I'll be honest, I kind of forgot to write a post for this week.
Sunday, I flew to Virginia with my parents and one sister for an early Thanksgiving with my mom's side of the family and the other sister. Today, I'm flying back to Houston. Tomorrow I'm eating Thanksgiving Part II lunch with my dad's parents, then driving to Austin for a friend's wedding (HI, SYDNEY) this weekend.
So this is coming to you live from Charlotte, where I figured instead of spending the next three hours stressing out about how many ways this airport could figure out how to delay/cancel my flight during such a long layover (CHARLOTTE DOUGLAS INTERNATIONAL: WHERE LOGISTICS GO TO DIE), I would write you people a nice little post to chew on with your turkey. (Granted, it's going to be short and a little stream-of-consciousness, but hey — better than nothing!)
It feels really unoriginal to write about being thankful during Thanksgiving week, but the truth is that gratitude has been on my mind a lot lately, anyway.
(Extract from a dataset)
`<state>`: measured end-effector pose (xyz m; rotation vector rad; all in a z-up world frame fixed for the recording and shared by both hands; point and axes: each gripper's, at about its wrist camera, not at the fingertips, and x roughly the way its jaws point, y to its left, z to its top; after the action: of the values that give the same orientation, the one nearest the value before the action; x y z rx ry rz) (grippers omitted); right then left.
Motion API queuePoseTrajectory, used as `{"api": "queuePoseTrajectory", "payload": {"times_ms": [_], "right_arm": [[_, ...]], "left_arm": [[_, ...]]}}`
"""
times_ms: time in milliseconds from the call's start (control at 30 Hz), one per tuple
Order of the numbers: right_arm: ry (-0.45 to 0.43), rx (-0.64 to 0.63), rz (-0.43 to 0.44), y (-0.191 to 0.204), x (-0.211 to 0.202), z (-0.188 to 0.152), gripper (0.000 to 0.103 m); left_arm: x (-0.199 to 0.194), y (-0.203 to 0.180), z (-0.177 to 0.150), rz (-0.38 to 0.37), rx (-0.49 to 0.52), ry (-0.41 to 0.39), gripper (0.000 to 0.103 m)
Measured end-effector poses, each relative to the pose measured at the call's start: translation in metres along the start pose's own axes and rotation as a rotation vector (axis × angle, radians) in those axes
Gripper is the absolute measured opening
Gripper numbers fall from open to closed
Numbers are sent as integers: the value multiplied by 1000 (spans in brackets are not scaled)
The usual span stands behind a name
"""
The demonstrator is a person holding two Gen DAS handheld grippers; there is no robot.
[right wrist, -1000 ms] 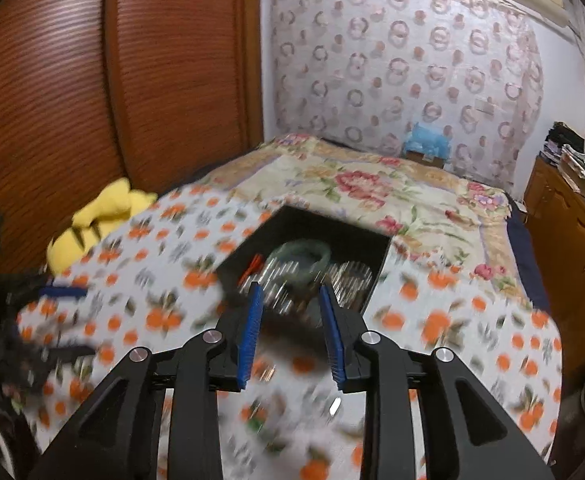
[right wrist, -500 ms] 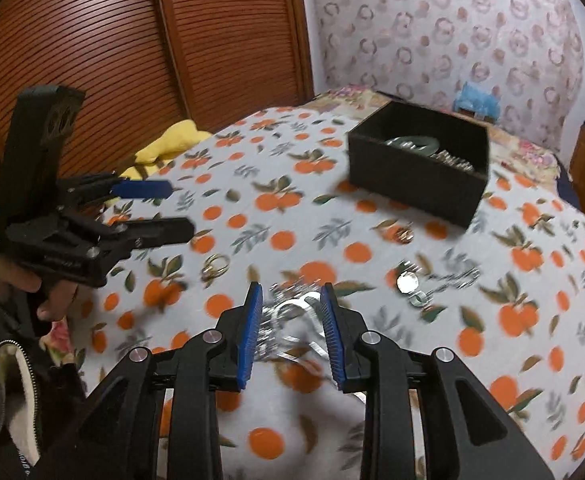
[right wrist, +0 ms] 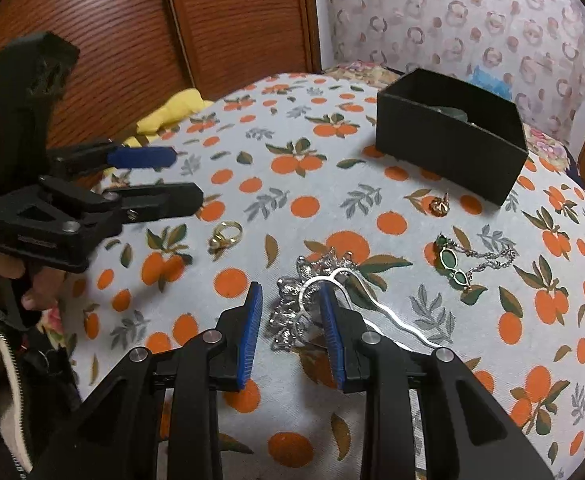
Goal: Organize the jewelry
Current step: 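Grasp the silver hair comb with the right tool, then carry the comb into the box with right tool while left grasps the gold pearl ring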
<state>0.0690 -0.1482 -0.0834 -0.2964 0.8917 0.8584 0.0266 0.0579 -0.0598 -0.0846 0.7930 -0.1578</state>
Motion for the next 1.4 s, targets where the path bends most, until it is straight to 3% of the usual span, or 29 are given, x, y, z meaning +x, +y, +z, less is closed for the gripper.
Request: {"api": "queuePoseTrajectory", "payload": {"times_ms": [400, 533, 1033, 1100, 1133, 1233, 1400], "right_arm": [[-2, -118, -106, 11, 0, 0, 25], [-34, -105, -98, 7, -13, 3, 21], [-92, -73, -160, -19, -35, 18, 9], [-96, -56, -160, -26, -35, 22, 9], [-97, -50, -158, -28, -35, 23, 9], [-100, -41, -163, -34, -34, 24, 9], [-111, -36, -173, -38, -38, 25, 9]], "left_arm": [[8, -15, -6, -14, 64, 23, 85], [12, -20, -7, -20, 85, 37, 77], [20, -30, -9, -33, 108, 56, 73], [22, -31, -9, -33, 114, 59, 68], [23, -32, -9, -34, 116, 63, 61], [25, -33, -9, -34, 120, 69, 52], [30, -36, -11, -34, 137, 80, 29]]}}
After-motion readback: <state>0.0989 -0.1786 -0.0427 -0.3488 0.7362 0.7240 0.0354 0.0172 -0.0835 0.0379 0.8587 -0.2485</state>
I've mentioned before I'm a prayer journal-er. There's a host of reasons for that — words make most sense to me on paper, and my prayers tend to be unfocused in verbal form — but chief among them is that I can turn back the pages to see what I prayed for in the past, and how they were answered in the future.
For the bulk of my life, the space between initial prayer and "answer-recognition" has been vast. I pray for something, I get an answer, and I absentmindedly chalk it up to outside sources or my own doing. I forget I prayed the prayer to begin with. I don't remember making a request. It's amazing God does anything for me at all, because more often than not, I lift up my wants and needs and take far too long to acknowledge when they're given.
But I think the more I grow in my own faith, the quicker that turnaround becomes.
I've told multiple friends recently that I feel like for the first season in my life, I'm not just acknowledging answered prayers in my past — I'm walking aware of them in the present.
This Thanksgiving, I'm thankful for a million things, big and small; but I'm thankful the most that I've been thankful for them already. Does that make sense? Thankful that it didn't take a dedicated day to stop and think. Thankful this isn't the first time I've paused just to say wow. Thankful, for once, I haven't been missing it.
I'm thankful for being thankful, lately, because it's how I want to live my whole life.